What you will do:
Your reply should restate the lines from the top of the entries through the line containing "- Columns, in" word for word, with no pictures.

Information:

====

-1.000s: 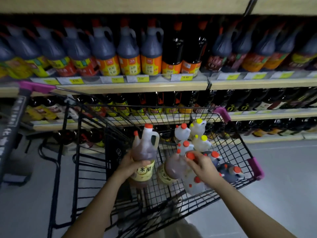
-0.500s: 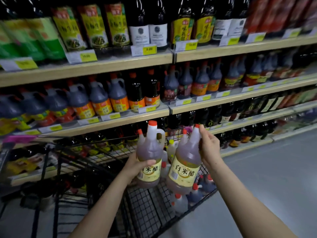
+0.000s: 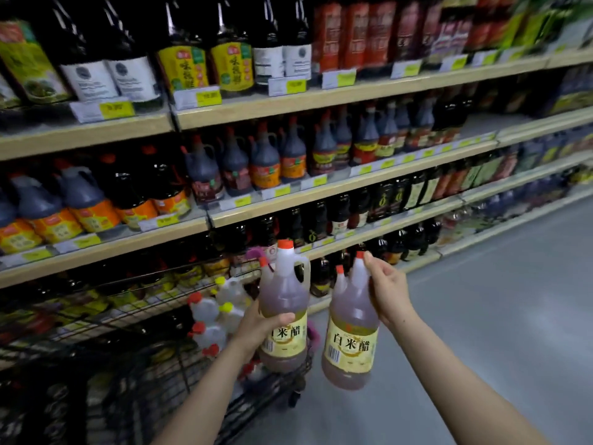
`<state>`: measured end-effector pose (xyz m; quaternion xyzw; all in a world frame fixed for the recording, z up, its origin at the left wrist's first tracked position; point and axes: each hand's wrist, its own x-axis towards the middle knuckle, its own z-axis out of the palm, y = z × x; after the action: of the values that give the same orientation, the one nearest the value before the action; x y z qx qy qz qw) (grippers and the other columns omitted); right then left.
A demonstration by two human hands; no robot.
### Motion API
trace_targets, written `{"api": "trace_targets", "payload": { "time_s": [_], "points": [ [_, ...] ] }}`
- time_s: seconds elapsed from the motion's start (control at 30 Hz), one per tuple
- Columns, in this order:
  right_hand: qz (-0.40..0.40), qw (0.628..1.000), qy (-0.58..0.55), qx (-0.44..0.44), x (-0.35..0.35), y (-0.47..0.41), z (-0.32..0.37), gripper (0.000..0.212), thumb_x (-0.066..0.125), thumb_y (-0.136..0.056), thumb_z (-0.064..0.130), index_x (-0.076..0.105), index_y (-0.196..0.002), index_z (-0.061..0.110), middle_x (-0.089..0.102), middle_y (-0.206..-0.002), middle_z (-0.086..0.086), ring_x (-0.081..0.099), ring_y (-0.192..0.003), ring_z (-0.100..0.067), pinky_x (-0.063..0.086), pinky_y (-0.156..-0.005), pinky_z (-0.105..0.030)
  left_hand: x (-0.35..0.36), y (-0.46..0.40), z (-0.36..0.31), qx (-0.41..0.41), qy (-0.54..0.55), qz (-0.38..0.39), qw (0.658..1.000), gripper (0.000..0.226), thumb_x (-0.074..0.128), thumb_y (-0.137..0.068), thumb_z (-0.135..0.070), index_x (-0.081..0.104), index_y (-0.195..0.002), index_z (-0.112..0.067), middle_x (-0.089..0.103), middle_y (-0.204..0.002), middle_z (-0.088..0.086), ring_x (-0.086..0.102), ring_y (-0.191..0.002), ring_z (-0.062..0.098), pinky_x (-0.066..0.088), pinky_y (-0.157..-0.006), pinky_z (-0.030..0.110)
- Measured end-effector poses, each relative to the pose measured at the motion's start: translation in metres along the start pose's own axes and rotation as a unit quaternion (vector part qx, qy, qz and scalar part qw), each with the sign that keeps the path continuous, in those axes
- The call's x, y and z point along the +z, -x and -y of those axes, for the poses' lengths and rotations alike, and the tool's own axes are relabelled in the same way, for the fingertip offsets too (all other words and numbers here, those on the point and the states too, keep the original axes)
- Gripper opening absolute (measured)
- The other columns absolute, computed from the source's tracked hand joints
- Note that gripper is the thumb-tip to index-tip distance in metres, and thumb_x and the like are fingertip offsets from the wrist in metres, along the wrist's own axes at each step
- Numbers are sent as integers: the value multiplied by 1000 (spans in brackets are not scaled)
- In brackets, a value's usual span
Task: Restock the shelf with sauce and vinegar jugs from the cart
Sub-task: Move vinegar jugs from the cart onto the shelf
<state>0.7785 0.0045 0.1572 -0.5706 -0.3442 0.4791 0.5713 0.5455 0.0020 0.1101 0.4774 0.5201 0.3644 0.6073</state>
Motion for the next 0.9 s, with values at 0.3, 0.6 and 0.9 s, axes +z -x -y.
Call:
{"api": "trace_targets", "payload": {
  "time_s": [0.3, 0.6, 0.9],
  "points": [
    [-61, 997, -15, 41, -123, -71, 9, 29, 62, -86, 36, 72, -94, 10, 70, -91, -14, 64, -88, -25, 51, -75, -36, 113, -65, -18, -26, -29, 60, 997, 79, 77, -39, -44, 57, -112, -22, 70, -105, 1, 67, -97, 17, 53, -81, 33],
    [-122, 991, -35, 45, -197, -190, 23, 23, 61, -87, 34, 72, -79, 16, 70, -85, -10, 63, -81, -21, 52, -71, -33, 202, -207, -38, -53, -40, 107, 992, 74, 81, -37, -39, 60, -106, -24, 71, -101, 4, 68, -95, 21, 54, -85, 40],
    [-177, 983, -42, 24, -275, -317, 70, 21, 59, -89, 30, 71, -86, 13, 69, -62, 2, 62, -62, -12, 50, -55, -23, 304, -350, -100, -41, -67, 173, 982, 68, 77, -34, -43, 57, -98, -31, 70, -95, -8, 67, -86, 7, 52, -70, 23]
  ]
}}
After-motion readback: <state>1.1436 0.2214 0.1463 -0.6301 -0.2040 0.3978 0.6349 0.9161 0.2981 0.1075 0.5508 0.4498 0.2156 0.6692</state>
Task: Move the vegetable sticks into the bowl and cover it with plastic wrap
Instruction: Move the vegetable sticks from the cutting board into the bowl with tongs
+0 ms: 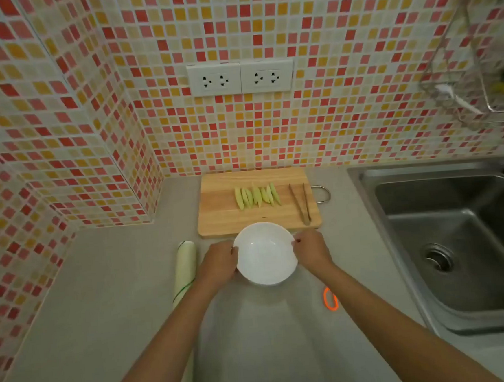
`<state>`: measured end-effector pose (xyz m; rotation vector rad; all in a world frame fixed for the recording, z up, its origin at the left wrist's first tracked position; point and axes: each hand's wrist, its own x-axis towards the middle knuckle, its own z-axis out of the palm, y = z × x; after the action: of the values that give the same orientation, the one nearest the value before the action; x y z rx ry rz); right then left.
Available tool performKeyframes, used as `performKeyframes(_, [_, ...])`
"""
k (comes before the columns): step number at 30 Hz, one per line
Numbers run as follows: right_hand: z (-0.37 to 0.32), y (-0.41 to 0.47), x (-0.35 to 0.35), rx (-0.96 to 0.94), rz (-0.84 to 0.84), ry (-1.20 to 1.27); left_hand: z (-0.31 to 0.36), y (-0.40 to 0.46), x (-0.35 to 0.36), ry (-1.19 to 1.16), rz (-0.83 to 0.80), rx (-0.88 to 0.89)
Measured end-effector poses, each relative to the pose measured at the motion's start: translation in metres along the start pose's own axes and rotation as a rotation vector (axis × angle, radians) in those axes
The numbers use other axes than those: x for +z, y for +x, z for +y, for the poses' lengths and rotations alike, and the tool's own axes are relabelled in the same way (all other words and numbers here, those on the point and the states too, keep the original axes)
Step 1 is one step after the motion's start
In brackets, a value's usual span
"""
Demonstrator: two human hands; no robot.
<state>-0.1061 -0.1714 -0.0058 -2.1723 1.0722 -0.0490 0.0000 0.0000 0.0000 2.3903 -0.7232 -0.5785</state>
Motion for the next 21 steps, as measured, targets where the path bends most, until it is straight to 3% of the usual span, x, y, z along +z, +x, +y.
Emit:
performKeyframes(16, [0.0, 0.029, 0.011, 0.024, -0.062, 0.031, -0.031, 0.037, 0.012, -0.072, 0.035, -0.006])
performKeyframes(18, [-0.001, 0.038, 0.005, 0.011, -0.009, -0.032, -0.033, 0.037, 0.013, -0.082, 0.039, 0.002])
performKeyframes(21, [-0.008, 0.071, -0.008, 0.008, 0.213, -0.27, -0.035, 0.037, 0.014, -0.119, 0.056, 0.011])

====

Task answer:
-1.000s: 
-0.500s: 
+0.000s: 
`<state>`: measured end-effector pose (xyz m; quaternion xyzw; all in a world frame fixed for the recording, z up, its origin at the left wrist's first tracked position; point and axes: each hand's wrist, its own x-axis towards the middle knuckle, its own z-axis out of the palm, y = z × x; after the action: of the values that give the same orientation, the one nearest the value before the action; x y z qx qy qz qw) (grippers and the other columns omitted); right then left.
A demonstration by two human hands; no robot.
### Motion API
trace_targets, written `{"api": "trace_targets", "payload": { "time_s": [_], "points": [ [_, ...] ] }}`
- time_s: seconds elapsed from the motion's start (control at 30 Hz), one per tuple
- Columns, in this order:

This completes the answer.